Wesley W. Horton
Until the Lapointe decision was issued in April 2015, it had been nine years since lawyers and politicians were being heard to say, “What is going on at the Supreme Court?” In April 2006, the issue was how the other six justices should have responded to the revelation that Chief Justice William Sullivan had improperly held up the publication of a controversial 4-3 decision, Clerk of the Superior Court, Geographical Area Number Seven v. Freedom of Information Commission, 278 Conn. 28 (2006), in order to influence the legislature in considering the nomination of his successor. In April 2015, the issue was how the six sitting justices should have responded to one another’s opinions in the 4-2 decision in State v. Lapointe, 316 Conn. 225 (2015).
Before getting to the opinions, we note that the purpose of this blog is not to expound on whether Mr. Lapointe was or was not entitled to a new trial. The point of this blog is to emphasize the importance of civility in the legal system.
The majority opinion makes a vigorous presentation on why Mr. Lapointe is entitled to a new trial. Justice Zarella in dissent makes a vigorous response. There is nothing unusual here. That is what the Supreme Court justices are supposed to do when they disagree on an important issue. But Justice Zarella’s dissent was not sufficient for Justice Espinosa. While she joined his dissent, she added her own dissent accusing the majority of being Mr. Lapointe’s advocate and prejudging the case. This is a wholly inappropriate and uncivil accusation. Indeed, were there any merit to it, the remedy was to file a complaint with the Judicial Review Council, not to fulminate without evidence in a judicial opinion.
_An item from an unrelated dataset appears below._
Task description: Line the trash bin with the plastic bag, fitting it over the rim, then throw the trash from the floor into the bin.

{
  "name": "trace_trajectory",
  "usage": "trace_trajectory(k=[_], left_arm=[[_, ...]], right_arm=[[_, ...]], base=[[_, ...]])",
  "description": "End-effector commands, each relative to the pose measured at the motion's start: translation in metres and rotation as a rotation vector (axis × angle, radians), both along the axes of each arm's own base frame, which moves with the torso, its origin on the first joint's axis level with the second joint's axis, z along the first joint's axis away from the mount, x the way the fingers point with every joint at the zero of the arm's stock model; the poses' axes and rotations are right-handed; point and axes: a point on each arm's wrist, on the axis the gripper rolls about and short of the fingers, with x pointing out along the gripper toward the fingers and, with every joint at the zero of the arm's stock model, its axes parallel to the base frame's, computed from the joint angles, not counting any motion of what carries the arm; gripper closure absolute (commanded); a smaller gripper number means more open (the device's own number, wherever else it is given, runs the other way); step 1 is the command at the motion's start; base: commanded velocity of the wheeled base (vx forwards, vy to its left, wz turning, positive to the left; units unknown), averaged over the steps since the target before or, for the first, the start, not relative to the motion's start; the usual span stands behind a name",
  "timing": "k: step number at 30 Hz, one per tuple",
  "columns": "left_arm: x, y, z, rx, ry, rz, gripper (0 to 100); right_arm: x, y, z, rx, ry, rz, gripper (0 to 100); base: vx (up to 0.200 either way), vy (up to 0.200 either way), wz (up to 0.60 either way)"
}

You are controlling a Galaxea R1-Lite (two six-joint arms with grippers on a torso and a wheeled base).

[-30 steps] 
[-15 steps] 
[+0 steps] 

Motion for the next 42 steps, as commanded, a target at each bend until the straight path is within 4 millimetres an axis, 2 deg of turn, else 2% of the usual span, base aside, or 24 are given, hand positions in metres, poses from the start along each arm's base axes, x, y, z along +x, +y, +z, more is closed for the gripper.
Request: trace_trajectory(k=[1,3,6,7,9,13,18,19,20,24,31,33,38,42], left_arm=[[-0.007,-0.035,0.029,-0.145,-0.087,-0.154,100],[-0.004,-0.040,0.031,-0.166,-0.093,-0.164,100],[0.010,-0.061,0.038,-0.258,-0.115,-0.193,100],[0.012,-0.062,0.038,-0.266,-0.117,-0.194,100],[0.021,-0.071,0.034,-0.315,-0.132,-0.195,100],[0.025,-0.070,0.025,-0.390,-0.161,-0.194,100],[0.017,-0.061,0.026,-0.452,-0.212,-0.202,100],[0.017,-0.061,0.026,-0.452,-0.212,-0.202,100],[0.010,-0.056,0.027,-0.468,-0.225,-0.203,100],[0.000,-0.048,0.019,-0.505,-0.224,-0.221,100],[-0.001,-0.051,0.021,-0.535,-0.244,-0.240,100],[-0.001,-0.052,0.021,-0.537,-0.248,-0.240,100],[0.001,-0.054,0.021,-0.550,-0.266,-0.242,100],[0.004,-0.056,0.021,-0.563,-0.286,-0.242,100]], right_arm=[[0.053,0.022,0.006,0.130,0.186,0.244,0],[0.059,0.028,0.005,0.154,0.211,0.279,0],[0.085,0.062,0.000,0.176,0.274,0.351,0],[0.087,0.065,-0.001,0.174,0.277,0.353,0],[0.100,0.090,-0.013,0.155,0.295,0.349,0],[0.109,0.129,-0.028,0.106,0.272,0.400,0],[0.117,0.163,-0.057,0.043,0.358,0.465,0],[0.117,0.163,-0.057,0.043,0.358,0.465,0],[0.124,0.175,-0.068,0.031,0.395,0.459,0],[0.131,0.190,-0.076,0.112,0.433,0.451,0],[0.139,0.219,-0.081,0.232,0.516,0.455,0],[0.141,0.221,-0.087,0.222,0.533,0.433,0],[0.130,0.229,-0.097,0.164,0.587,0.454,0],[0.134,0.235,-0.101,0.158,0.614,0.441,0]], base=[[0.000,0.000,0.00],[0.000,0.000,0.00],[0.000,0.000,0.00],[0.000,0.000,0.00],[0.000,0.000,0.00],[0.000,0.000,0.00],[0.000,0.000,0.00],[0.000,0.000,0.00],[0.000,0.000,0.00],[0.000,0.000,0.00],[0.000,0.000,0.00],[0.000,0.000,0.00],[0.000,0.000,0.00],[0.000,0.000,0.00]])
Not content to ignore her fulminations or simply to respond in some mild fashion, such as by saying that they were wholly inappropriate in a judicial opinion, the majority overreacted, stating in footnote 69 that she “dishonors this court.” It was unnecessary for the majority to respond so strongly. No reader was likely to take Justice Espinosa’s accusation literally, so by responding as they did the majority took the reader’s focus away from the incivility of Justice Espinosa’s tirade and put the focus onto their own footnote 69.
When a lawyer is unfairly accused of some impropriety in court by the opposing counsel, the best response is usually a small arm, not a nuclear bomb. A small arm here would have sufficed.